Dataset entries:
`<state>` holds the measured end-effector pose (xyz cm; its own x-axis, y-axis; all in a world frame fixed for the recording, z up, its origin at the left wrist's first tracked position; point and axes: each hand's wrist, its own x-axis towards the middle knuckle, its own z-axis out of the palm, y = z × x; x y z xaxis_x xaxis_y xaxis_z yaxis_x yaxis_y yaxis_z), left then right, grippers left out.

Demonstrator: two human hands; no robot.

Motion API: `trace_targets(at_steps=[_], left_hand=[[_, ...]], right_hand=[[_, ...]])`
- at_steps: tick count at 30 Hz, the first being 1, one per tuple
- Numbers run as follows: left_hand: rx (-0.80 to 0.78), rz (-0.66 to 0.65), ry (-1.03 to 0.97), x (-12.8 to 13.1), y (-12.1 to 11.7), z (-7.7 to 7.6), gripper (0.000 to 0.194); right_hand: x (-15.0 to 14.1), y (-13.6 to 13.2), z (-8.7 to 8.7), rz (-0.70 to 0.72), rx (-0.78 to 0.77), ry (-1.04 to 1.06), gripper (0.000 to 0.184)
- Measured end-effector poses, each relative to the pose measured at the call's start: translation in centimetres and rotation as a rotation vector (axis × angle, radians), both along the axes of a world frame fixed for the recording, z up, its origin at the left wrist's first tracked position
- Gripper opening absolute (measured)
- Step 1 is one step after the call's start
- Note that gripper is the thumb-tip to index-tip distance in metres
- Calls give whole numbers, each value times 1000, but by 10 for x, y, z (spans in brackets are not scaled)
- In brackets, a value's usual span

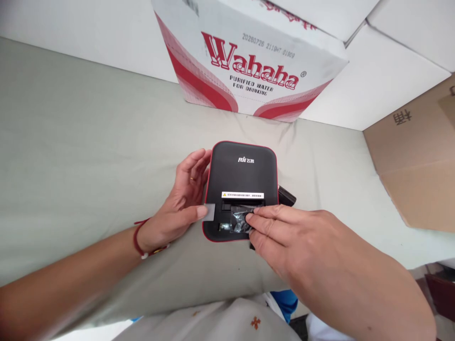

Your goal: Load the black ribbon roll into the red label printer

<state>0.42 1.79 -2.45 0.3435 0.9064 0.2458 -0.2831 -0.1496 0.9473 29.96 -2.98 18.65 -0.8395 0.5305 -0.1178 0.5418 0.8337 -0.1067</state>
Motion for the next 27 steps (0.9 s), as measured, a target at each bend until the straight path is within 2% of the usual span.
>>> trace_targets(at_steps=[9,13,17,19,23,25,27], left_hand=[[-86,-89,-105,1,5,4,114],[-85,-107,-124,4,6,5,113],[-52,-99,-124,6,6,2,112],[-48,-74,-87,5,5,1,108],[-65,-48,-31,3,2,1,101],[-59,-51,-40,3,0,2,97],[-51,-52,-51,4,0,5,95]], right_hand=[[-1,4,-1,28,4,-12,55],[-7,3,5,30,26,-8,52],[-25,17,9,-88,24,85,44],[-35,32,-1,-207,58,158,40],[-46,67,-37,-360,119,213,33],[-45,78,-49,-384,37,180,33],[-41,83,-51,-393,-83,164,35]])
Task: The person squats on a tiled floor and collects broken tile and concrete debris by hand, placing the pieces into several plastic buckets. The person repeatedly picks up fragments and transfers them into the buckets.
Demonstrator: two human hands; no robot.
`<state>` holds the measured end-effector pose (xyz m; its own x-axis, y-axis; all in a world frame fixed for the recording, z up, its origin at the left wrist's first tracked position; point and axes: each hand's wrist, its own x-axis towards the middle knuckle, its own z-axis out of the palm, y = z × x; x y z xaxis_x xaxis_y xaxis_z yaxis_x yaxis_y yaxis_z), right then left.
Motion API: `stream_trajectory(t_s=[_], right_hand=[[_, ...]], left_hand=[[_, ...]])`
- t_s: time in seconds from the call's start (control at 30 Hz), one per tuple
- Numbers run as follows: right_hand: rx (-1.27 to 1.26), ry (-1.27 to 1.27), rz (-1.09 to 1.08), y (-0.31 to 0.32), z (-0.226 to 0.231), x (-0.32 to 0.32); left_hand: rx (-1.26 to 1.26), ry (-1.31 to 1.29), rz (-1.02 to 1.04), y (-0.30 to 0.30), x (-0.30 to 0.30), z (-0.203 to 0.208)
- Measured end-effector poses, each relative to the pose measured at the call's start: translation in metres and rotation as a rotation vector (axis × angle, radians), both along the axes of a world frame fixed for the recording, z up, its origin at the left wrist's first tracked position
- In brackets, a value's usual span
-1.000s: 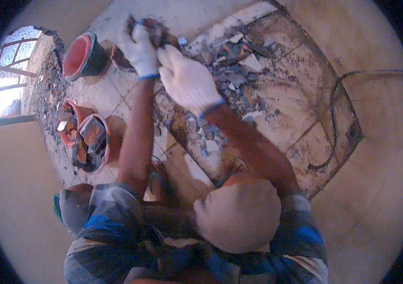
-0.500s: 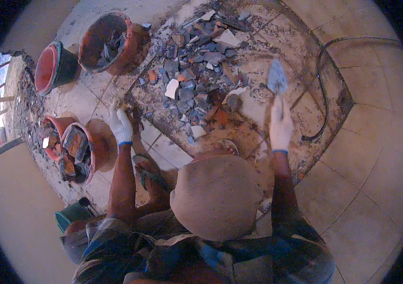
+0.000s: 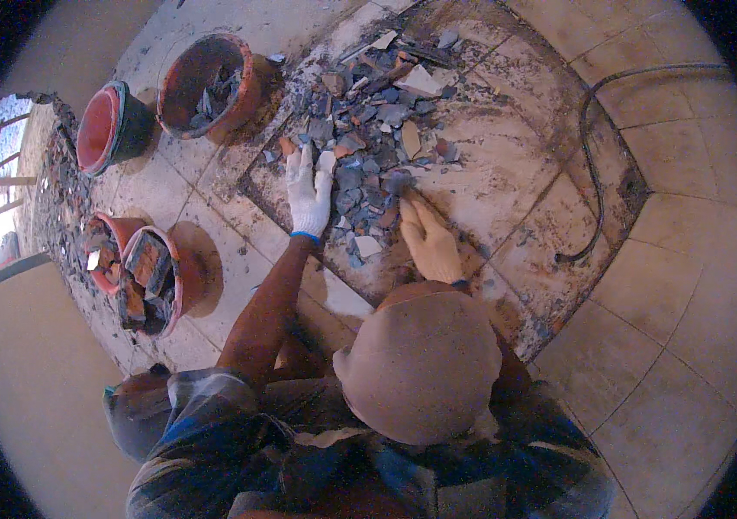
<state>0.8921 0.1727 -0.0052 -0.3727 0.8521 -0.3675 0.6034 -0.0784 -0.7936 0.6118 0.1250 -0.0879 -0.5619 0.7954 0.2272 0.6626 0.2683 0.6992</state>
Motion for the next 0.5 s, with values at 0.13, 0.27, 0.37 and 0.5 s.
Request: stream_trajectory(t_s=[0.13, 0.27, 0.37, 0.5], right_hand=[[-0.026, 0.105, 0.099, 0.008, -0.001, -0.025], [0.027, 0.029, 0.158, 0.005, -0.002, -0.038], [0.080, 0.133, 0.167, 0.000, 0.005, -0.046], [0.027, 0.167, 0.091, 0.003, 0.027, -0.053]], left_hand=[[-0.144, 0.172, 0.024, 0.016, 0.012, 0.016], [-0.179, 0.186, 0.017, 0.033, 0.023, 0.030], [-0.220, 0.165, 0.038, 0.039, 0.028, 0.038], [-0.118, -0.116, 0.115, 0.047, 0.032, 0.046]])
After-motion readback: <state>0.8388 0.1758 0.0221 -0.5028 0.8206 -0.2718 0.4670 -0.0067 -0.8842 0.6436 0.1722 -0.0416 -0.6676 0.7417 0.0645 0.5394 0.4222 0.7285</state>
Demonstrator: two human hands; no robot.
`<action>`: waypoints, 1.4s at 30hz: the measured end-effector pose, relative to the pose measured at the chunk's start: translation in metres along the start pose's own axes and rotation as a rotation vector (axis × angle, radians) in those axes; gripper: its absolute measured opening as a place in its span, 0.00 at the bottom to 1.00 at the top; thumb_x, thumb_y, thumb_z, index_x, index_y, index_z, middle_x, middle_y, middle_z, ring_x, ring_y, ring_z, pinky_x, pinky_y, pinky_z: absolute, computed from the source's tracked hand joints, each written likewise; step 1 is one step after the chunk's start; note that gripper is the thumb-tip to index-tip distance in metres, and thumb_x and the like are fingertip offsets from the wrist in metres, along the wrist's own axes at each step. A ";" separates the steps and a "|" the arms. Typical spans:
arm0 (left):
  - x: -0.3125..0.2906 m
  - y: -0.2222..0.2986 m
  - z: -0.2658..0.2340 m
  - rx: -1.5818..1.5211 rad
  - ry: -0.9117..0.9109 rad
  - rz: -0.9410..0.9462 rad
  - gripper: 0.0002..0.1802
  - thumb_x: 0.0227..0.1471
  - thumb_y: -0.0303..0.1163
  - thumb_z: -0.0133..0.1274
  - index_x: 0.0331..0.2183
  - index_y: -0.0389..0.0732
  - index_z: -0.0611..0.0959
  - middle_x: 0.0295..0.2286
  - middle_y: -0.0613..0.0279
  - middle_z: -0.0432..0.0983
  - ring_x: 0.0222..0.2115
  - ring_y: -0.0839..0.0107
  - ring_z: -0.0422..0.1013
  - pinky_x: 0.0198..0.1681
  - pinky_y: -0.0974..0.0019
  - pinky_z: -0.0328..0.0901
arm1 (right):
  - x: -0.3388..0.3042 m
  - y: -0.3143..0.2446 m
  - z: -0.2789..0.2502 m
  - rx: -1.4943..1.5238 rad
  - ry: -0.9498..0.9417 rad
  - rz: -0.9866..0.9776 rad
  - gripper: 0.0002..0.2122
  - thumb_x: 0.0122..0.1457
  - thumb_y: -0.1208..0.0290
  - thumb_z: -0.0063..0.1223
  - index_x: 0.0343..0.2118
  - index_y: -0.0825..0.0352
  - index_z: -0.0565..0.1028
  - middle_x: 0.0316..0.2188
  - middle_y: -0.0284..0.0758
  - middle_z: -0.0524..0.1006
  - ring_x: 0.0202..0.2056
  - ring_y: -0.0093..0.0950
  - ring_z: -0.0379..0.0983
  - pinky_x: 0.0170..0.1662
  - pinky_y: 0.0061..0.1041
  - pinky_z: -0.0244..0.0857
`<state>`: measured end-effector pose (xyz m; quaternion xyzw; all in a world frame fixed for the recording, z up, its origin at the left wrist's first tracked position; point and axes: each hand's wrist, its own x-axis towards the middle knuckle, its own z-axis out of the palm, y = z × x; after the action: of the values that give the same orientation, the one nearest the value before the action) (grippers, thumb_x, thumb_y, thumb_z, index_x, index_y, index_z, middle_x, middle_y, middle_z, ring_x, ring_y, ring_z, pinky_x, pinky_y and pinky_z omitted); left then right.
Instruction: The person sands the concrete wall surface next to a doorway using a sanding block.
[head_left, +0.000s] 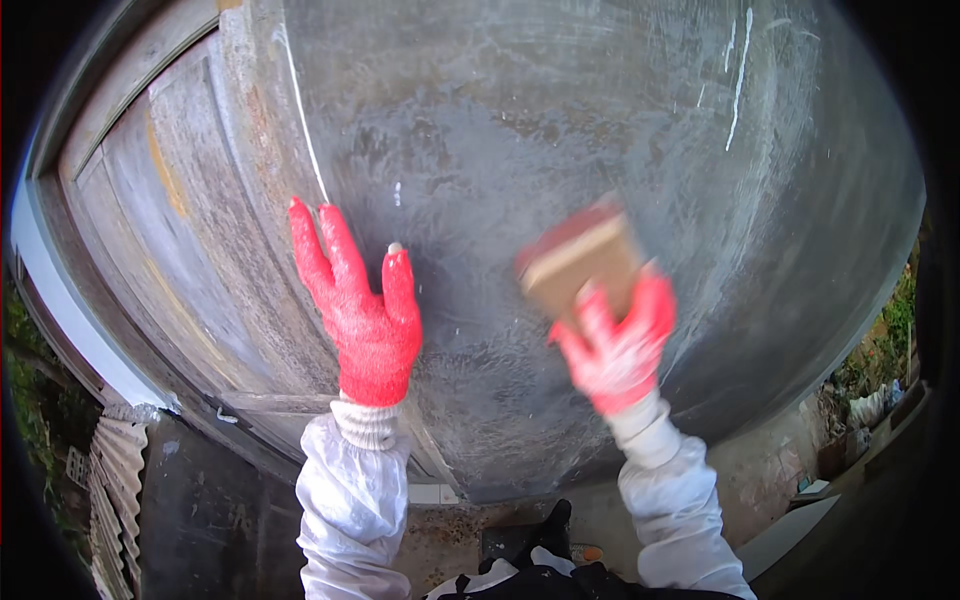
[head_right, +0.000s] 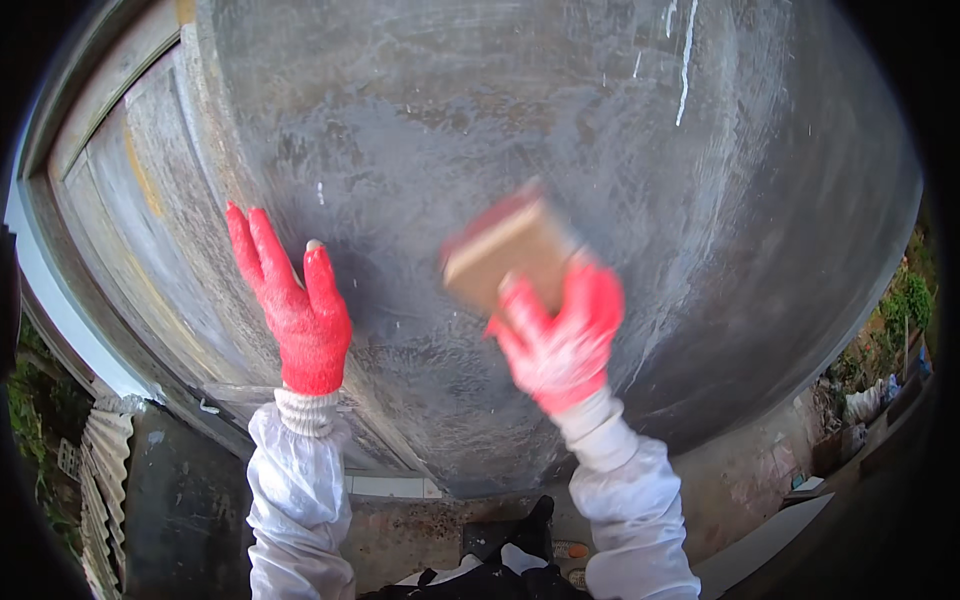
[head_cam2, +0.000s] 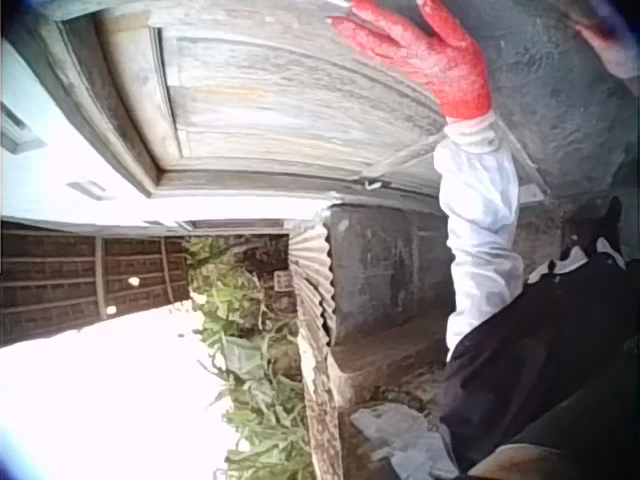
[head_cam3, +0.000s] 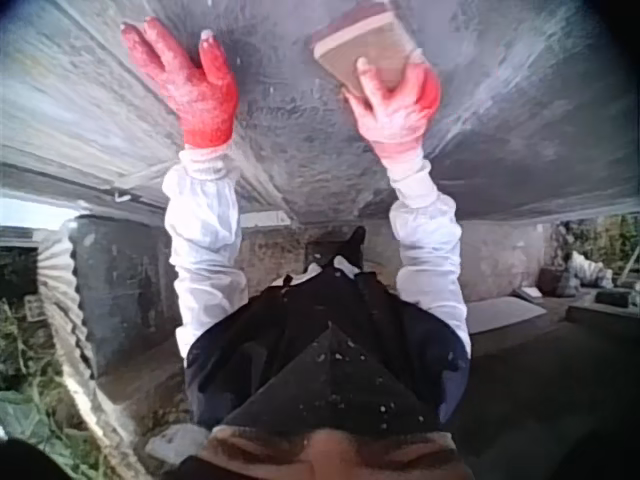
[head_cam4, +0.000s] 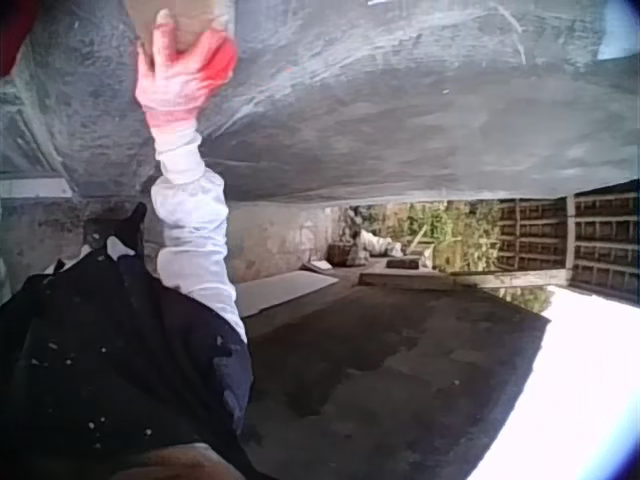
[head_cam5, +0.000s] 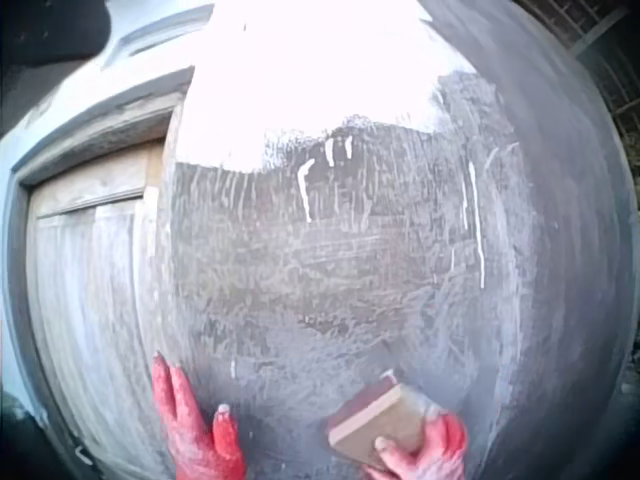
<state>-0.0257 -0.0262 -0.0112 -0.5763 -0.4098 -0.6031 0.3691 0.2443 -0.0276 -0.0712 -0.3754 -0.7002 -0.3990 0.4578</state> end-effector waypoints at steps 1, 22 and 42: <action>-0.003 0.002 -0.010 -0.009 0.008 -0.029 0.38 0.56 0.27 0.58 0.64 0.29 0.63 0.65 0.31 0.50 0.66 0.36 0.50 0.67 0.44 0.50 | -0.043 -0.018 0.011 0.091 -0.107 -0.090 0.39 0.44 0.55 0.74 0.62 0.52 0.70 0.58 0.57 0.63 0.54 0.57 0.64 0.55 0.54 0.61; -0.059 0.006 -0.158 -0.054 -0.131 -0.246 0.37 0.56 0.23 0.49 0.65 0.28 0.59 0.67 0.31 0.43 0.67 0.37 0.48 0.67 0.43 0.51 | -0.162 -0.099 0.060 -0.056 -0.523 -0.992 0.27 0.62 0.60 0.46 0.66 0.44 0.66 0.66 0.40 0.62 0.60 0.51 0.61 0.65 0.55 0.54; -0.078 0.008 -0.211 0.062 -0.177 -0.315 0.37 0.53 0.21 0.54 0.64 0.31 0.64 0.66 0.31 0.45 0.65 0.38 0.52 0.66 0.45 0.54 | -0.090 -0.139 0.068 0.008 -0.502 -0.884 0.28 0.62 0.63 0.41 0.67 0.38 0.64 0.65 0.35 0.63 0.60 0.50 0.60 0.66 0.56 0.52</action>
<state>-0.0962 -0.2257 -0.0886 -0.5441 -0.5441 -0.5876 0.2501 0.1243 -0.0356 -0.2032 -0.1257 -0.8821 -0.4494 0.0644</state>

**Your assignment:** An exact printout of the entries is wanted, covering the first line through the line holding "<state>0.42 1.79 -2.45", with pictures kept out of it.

**Problem solution:**
`<state>` holds the measured end-effector pose (xyz cm; its own x-axis, y-axis; all in a world frame fixed for the recording, z up, its origin at the left wrist's first tracked position; point and axes: each hand's wrist, its own x-axis towards the middle knuckle, its own z-axis out of the palm, y = z × x; x y z xaxis_x xaxis_y xaxis_z yaxis_x yaxis_y yaxis_z), left then right, grippers left out.

Demonstrator: two human hands; no robot.

Motion API: `trace_targets(at_steps=[_], left_hand=[[_, ...]], right_hand=[[_, ...]])`
- at_steps: tick count at 30 Hz, the first being 1, one per tuple
- Numbers run as follows: left_hand: rx (-0.80 to 0.78), rz (-0.66 to 0.65), ry (-1.03 to 0.97), x (-12.8 to 13.1), y (-12.1 to 11.7), z (-7.7 to 7.6), gripper (0.000 to 0.194); right_hand: x (-15.0 to 14.1), y (-13.6 to 13.2), z (-8.7 to 8.7), rz (-0.70 to 0.72), rx (-0.78 to 0.77), ry (-1.04 to 1.06), gripper (0.000 to 0.184)
- Measured end-effector poses, each relative to the pose measured at the call's start: translation in centimetres and rotation as a rotation vector (axis × angle, radians), both along the axes of a world frame fixed for the recording, z up, its origin at the left wrist's first tracked position
- Gripper opening absolute (measured)
- Step 1 is one step after the call's start
- Note that gripper is the thumb-tip to index-tip distance in metres
- Calls give whole numbers, each value times 1000, but by 10 for x, y, z (spans in brackets are not scaled)
- In brackets, a value's usual span


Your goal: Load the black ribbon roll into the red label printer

<state>0.42 1.79 -2.45 0.3435 0.9064 0.2458 -0.2831 -0.1496 0.9473 29.96 -2.98 18.65 -0.8395 0.5305 -0.1178 0.5418 0.8337 -0.1067</state>

The answer is now complete.